Battery capacity is modular — operators can spec 2, 3, or 4 packs at 80 kWh net each, for a maximum of 320 kWh usable. MAN claims up to 480 km (roughly 298 miles) of range under the WLTP cycle (the EU range-test standard; no EPA equivalent exists for this class). Choosing fewer packs reduces weight and frees up payload capacity.

Payload and towing

Gross vehicle weight runs between 16.01 and 16.5 metric tons. MAN rates payload at up to 10.6 metric tons (23,369 lb). The eTGM can also pull a trailer, with a gross combination weight ceiling of 33 metric tons — meaningful for regional distribution routes that mix city stops with highway legs.

Built for body builders

MAN engineered the eTGM with body-builder flexibility in mind. Standardized electrical and mechanical interfaces, optimized wheelbases, and an available mechanical power take-off (PTO — a drivetrain output that powers auxiliary equipment like hydraulic lifts or refrigeration units) let upfitters fit a wide range of cargo bodies without extensive custom work.

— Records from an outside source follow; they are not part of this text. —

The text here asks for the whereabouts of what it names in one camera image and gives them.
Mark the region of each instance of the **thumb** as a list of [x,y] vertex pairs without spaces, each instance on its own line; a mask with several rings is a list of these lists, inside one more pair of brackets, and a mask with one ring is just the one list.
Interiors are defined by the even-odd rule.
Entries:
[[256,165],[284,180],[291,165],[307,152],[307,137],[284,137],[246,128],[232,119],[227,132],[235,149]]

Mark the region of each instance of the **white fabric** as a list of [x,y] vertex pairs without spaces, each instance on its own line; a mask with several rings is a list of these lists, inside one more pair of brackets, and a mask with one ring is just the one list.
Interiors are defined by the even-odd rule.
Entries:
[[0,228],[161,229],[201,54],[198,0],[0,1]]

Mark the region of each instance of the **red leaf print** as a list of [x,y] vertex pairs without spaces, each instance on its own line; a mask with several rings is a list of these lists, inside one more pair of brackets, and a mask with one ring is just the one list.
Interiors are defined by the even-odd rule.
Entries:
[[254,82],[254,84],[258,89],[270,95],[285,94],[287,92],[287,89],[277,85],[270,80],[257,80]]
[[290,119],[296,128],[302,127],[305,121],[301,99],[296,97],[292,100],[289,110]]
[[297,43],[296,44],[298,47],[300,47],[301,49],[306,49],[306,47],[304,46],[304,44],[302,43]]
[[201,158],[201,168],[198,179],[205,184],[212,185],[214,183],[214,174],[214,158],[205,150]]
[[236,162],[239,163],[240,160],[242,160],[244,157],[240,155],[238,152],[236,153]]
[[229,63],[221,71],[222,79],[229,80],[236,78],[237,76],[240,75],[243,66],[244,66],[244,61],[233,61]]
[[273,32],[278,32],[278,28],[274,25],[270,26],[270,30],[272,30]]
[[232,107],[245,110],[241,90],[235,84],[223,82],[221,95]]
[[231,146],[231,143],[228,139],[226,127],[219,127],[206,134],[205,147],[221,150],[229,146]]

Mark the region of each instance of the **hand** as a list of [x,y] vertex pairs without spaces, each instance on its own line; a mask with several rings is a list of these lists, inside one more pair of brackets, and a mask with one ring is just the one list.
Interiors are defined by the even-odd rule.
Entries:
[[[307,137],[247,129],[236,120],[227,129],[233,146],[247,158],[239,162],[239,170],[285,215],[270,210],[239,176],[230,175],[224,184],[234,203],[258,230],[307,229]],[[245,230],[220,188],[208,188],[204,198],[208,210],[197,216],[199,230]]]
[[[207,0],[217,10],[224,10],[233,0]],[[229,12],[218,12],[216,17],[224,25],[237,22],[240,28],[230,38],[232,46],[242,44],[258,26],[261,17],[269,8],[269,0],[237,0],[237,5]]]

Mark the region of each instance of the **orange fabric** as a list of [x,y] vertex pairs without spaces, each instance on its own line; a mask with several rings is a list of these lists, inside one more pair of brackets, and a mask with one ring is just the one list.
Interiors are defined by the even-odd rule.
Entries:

The eTGM shares its modular electric platform — including the powertrain, 800-volt electrical architecture (which charges faster than a more common 400-volt system), and thermal management — with MAN's heavier eTGX and eTGS models. That commonality is intended to simplify fleet maintenance across multiple vehicle sizes.

What this means for US fleets

The eTGM is a European product with no announced US availability. MAN Truck & Bus does not sell commercial trucks in the US market. Fleets here shopping a comparable electric class — roughly GVWR Class 5–6 — have domestic and near-domestic options: the Freightliner eCascadia sits heavier, while trucks like the Peterbilt 220EV and Kenworth K270E target similar urban distribution segments. The $40,000 federal commercial clean vehicle tax credit (IRS Section 45W) can reduce acquisition cost for qualifying US commercial EVs, and some states layer on additional incentives.

MAN's Milan debut does signal where the global medium-duty electric freight market is heading: modular battery packs, platform sharing to cut costs, and purpose-built stop-and-go efficiency. That competitive pressure will eventually reach US truck makers too.